In the records below, the line containing "Can you see the pink pillow" is the first to keep. Retype it and all later lines exactly, through the end.

*** Opening Data under study ***

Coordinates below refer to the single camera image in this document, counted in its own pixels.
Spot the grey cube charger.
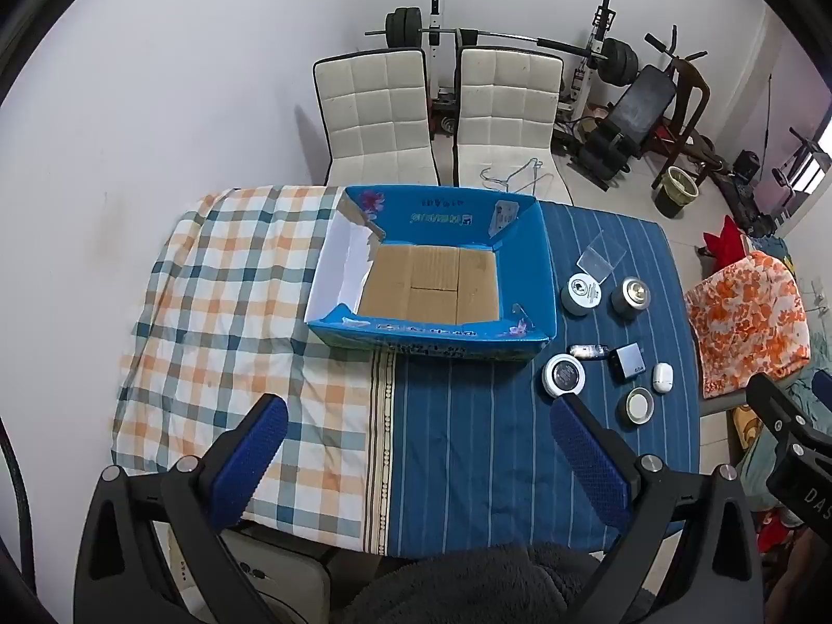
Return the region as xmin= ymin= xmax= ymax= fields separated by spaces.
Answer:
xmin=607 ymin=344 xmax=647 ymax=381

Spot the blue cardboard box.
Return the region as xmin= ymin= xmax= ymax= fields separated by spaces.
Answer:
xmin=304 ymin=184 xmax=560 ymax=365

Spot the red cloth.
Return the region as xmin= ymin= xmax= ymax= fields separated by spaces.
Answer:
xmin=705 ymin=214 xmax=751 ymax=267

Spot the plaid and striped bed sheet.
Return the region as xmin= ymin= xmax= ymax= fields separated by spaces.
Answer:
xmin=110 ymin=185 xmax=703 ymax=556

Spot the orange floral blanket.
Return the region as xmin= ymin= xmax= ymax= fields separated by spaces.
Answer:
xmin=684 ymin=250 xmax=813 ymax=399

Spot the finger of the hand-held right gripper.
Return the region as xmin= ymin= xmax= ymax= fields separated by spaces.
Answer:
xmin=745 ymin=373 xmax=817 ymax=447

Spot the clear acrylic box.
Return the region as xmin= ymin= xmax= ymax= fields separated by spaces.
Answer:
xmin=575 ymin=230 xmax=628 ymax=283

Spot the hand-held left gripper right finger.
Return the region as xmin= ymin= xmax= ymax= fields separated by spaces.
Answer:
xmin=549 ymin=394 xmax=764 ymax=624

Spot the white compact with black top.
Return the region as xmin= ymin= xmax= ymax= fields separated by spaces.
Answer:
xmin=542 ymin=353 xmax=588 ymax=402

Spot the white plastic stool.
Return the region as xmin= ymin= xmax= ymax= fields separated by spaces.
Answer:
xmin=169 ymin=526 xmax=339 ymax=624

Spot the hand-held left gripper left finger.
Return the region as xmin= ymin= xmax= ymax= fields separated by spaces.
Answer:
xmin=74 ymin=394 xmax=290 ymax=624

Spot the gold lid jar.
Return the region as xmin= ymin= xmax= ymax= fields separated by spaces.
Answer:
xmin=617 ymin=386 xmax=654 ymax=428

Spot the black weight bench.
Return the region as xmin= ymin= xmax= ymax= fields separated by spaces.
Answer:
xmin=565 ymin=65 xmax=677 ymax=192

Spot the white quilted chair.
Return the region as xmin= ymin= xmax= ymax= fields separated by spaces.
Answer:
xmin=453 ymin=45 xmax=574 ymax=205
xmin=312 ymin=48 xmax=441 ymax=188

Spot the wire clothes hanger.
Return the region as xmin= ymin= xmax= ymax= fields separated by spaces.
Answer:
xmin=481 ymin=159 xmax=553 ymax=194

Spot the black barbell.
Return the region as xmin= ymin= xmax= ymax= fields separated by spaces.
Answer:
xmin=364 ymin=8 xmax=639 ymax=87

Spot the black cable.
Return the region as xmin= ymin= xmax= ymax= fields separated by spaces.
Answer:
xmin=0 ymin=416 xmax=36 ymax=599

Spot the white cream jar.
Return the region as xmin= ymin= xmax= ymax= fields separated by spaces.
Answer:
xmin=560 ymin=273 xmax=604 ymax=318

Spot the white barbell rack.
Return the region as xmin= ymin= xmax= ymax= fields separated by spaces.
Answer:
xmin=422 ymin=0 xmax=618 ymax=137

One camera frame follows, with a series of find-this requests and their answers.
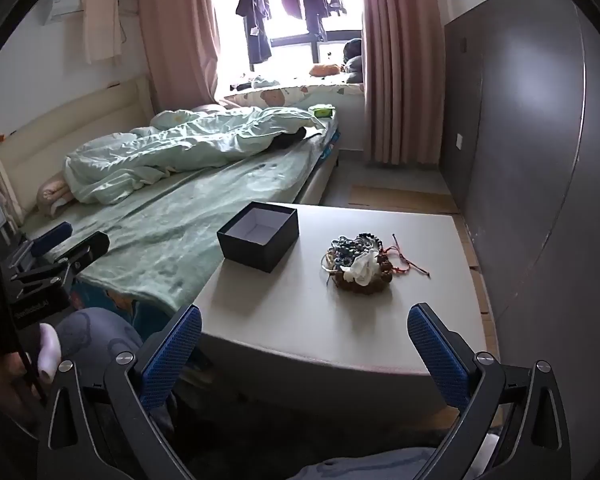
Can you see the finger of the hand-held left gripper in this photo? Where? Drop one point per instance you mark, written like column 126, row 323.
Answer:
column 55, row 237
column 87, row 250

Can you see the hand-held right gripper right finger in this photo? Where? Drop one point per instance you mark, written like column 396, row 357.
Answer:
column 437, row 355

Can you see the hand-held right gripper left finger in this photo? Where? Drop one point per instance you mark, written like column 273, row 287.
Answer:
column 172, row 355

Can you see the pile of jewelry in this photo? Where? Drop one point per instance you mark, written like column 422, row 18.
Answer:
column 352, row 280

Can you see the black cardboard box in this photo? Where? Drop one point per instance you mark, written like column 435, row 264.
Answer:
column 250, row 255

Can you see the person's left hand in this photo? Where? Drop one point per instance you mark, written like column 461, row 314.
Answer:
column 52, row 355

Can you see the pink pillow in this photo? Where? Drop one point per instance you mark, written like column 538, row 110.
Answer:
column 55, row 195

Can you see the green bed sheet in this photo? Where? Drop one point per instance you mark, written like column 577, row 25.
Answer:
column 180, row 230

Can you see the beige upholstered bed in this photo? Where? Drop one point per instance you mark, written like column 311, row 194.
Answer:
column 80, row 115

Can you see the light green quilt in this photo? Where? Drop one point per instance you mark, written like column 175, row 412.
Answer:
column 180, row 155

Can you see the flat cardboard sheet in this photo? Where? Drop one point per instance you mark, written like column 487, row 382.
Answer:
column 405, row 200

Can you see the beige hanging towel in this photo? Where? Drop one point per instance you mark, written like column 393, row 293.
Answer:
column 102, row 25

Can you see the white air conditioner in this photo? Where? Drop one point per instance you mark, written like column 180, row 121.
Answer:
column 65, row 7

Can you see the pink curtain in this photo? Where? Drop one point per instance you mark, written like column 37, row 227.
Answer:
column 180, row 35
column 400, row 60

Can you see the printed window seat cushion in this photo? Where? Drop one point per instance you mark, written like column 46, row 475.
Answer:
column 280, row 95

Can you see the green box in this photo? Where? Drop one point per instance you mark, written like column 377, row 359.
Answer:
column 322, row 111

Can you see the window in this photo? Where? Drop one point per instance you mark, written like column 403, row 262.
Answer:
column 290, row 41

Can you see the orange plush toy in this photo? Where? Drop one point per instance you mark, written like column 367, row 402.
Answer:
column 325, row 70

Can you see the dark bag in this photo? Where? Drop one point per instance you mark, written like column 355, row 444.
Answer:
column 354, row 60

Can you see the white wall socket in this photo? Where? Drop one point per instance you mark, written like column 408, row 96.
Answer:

*** Closing Data under study ***

◆ Expected answer ◆
Can you see the pink pillow in this photo? Where? Drop one point per instance you mark, written like column 538, row 110.
Answer:
column 55, row 195

Can you see the green bed sheet in this photo? Where? Drop one point per instance you mark, written like column 577, row 25.
Answer:
column 180, row 230

Can you see the beige upholstered bed in this photo? Where? Drop one point per instance you mark, written like column 311, row 194.
Answer:
column 80, row 115

Can you see the light green quilt in this photo? Where? Drop one point per instance you mark, written like column 175, row 412.
Answer:
column 180, row 155

Can you see the flat cardboard sheet in this photo? Where? Drop one point per instance you mark, written like column 487, row 382.
Answer:
column 405, row 200

Can you see the beige hanging towel in this photo? Where? Drop one point per instance you mark, written like column 393, row 293.
Answer:
column 102, row 25

Can you see the white air conditioner in this photo? Where? Drop one point per instance you mark, written like column 180, row 121.
Answer:
column 65, row 7

Can you see the pink curtain in this photo? Where? Drop one point per instance you mark, written like column 37, row 227.
Answer:
column 180, row 35
column 400, row 60

Can you see the printed window seat cushion in this photo? Where? Drop one point per instance you mark, written like column 46, row 475.
Answer:
column 280, row 95

Can you see the green box in this photo? Where? Drop one point per instance you mark, written like column 377, row 359.
Answer:
column 322, row 111

Can you see the window in this photo? Where? Drop one point per instance you mark, written like column 403, row 262.
Answer:
column 290, row 41

Can you see the orange plush toy in this photo? Where? Drop one point per instance you mark, written like column 367, row 402.
Answer:
column 325, row 70

Can you see the dark bag in this photo? Where? Drop one point per instance you mark, written like column 355, row 444.
Answer:
column 354, row 60

Can you see the white wall socket in this photo? Where? Drop one point per instance you mark, written like column 408, row 96.
Answer:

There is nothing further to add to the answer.